The whole listing should be retyped exactly as it appears.

+---+

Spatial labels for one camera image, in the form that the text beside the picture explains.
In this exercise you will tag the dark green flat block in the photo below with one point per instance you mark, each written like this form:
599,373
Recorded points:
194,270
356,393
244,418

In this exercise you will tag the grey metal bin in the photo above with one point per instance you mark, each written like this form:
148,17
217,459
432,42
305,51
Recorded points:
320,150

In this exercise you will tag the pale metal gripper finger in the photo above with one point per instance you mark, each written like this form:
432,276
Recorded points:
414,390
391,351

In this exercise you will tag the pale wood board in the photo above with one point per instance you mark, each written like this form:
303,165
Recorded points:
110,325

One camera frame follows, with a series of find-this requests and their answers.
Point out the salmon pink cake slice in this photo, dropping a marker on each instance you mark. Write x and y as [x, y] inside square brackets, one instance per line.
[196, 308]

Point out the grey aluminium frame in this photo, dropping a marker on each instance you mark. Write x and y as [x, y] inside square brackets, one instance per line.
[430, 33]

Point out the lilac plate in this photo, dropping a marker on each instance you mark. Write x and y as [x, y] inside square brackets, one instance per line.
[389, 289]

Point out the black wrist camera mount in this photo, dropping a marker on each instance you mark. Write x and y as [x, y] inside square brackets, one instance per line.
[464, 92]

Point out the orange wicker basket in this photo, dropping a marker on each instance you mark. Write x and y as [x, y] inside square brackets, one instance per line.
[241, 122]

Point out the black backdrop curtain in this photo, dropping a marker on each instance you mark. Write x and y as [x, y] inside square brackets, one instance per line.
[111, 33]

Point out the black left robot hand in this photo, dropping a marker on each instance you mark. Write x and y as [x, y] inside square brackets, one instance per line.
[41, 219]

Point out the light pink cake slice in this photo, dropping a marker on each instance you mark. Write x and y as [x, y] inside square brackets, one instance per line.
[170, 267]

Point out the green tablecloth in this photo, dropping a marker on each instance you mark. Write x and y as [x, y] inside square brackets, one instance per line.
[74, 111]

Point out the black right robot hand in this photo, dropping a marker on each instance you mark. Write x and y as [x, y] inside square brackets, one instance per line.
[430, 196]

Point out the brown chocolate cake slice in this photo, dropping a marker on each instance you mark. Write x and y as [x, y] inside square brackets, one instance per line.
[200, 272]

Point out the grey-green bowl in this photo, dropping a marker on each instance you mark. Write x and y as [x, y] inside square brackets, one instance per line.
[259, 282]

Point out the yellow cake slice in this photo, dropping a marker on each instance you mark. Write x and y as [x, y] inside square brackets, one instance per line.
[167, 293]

+---+

Response for this exercise:
Spatial labels for one camera image, in the form that the text beside the picture explains.
In this exercise you will tag the dark green flat block in the photo below with one point per instance you mark, each written like this form:
599,373
Recorded points:
194,270
356,393
244,418

In this exercise you will tag the grey metal bin in the photo above with one point per instance you mark, each written like this form:
148,17
217,459
432,42
305,51
Recorded points:
320,150

In this exercise you will tag the pale metal gripper finger in the photo above with one point per instance you mark, each written like this form:
432,276
Recorded points:
414,390
391,351

In this exercise you will tag the pale wood board in the photo above with one point per instance you mark, each written like this form:
303,165
Recorded points:
110,325

One camera frame follows, with a series of find-this requests and their answers.
Point out the salmon pink cake slice in this photo, dropping a marker on each instance you mark. Write x and y as [x, y] inside square brackets, one instance per line.
[196, 308]

Point out the grey aluminium frame in this photo, dropping a marker on each instance you mark. Write x and y as [x, y] inside square brackets, one instance per line.
[430, 33]

Point out the lilac plate in this photo, dropping a marker on each instance you mark. Write x and y as [x, y] inside square brackets, one instance per line.
[389, 289]

Point out the black wrist camera mount in this photo, dropping a marker on each instance you mark. Write x and y as [x, y] inside square brackets, one instance per line.
[464, 92]

Point out the orange wicker basket in this photo, dropping a marker on each instance you mark. Write x and y as [x, y] inside square brackets, one instance per line.
[241, 122]

Point out the black backdrop curtain in this photo, dropping a marker on each instance you mark. Write x and y as [x, y] inside square brackets, one instance per line.
[111, 33]

Point out the black left robot hand in this photo, dropping a marker on each instance you mark. Write x and y as [x, y] inside square brackets, one instance per line.
[41, 219]

Point out the light pink cake slice in this photo, dropping a marker on each instance you mark. Write x and y as [x, y] inside square brackets, one instance per line.
[170, 267]

Point out the green tablecloth in this photo, dropping a marker on each instance you mark. Write x and y as [x, y] inside square brackets, one instance per line.
[74, 111]

Point out the black right robot hand in this photo, dropping a marker on each instance you mark. Write x and y as [x, y] inside square brackets, one instance per line.
[430, 196]

Point out the brown chocolate cake slice in this photo, dropping a marker on each instance you mark. Write x and y as [x, y] inside square brackets, one instance per line.
[200, 272]

Point out the grey-green bowl in this photo, dropping a marker on each instance you mark. Write x and y as [x, y] inside square brackets, one instance per line.
[259, 282]

Point out the yellow cake slice in this photo, dropping a marker on each instance you mark. Write x and y as [x, y] inside square brackets, one instance per line.
[167, 293]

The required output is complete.